▶ Work instructions
Return exactly those lines of the material below that fall between the line holding "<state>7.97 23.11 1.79" and the line holding "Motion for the", inclusive.

▶ Exercise data
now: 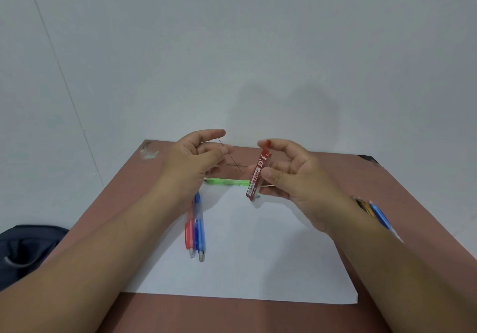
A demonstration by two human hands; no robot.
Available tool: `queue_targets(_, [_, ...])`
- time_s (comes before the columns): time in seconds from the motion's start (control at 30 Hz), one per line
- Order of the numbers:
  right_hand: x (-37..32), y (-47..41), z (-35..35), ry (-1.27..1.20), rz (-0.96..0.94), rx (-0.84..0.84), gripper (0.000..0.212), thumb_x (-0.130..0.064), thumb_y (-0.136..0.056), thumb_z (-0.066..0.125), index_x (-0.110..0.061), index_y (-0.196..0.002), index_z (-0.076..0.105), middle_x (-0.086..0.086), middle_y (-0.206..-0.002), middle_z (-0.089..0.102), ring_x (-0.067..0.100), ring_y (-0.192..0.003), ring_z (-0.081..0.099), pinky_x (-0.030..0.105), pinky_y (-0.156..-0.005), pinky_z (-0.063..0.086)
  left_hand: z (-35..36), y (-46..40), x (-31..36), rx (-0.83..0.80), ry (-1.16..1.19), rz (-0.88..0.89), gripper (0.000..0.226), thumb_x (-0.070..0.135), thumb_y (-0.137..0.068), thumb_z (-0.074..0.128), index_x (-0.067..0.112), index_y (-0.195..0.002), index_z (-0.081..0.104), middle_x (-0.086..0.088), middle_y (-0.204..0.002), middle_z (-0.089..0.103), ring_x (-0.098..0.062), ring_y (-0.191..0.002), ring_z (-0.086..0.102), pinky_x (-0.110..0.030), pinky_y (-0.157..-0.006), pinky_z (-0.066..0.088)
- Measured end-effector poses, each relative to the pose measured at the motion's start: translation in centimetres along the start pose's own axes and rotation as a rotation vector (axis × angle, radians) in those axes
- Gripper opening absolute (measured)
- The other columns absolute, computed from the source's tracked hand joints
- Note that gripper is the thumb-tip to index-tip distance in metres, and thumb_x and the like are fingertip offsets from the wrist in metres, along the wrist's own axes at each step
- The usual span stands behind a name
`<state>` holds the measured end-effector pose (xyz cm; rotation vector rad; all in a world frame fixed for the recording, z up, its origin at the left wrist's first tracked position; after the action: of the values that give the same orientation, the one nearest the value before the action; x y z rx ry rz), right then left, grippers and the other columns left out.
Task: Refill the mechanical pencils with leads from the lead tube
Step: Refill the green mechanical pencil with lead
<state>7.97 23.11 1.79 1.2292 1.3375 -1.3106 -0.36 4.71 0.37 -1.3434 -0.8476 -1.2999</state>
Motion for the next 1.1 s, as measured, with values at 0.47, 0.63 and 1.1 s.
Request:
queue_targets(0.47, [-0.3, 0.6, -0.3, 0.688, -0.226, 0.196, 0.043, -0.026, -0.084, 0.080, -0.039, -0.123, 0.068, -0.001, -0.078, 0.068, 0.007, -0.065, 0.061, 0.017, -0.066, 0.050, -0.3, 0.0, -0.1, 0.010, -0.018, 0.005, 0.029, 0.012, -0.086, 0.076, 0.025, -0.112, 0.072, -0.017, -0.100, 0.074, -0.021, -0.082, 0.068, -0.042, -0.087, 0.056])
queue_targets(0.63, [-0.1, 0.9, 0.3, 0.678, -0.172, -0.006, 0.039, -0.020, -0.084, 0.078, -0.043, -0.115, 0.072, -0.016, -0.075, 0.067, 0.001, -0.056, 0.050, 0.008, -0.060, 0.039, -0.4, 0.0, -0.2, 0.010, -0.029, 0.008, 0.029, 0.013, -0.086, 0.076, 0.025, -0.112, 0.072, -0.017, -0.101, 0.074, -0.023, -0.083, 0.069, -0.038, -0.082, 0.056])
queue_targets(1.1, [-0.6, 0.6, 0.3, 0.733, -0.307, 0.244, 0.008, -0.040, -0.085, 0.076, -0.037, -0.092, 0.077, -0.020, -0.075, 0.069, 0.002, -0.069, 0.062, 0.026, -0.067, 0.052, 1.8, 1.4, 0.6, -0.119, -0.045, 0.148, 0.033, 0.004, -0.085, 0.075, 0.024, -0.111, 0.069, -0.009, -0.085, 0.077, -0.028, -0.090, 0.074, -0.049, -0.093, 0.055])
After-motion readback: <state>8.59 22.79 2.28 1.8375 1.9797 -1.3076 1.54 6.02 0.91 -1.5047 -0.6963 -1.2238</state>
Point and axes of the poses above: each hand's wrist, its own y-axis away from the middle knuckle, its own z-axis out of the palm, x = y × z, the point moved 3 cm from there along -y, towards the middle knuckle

▶ Exercise answer
<state>7.97 23.11 1.79 1.2292 1.3375 -1.3106 -0.36 4.71 0.37 -1.3434 -0.8476 -1.2999</state>
Motion for the next 1.1 s, as measured, with values at 0.47, 0.63 and 1.1 s.

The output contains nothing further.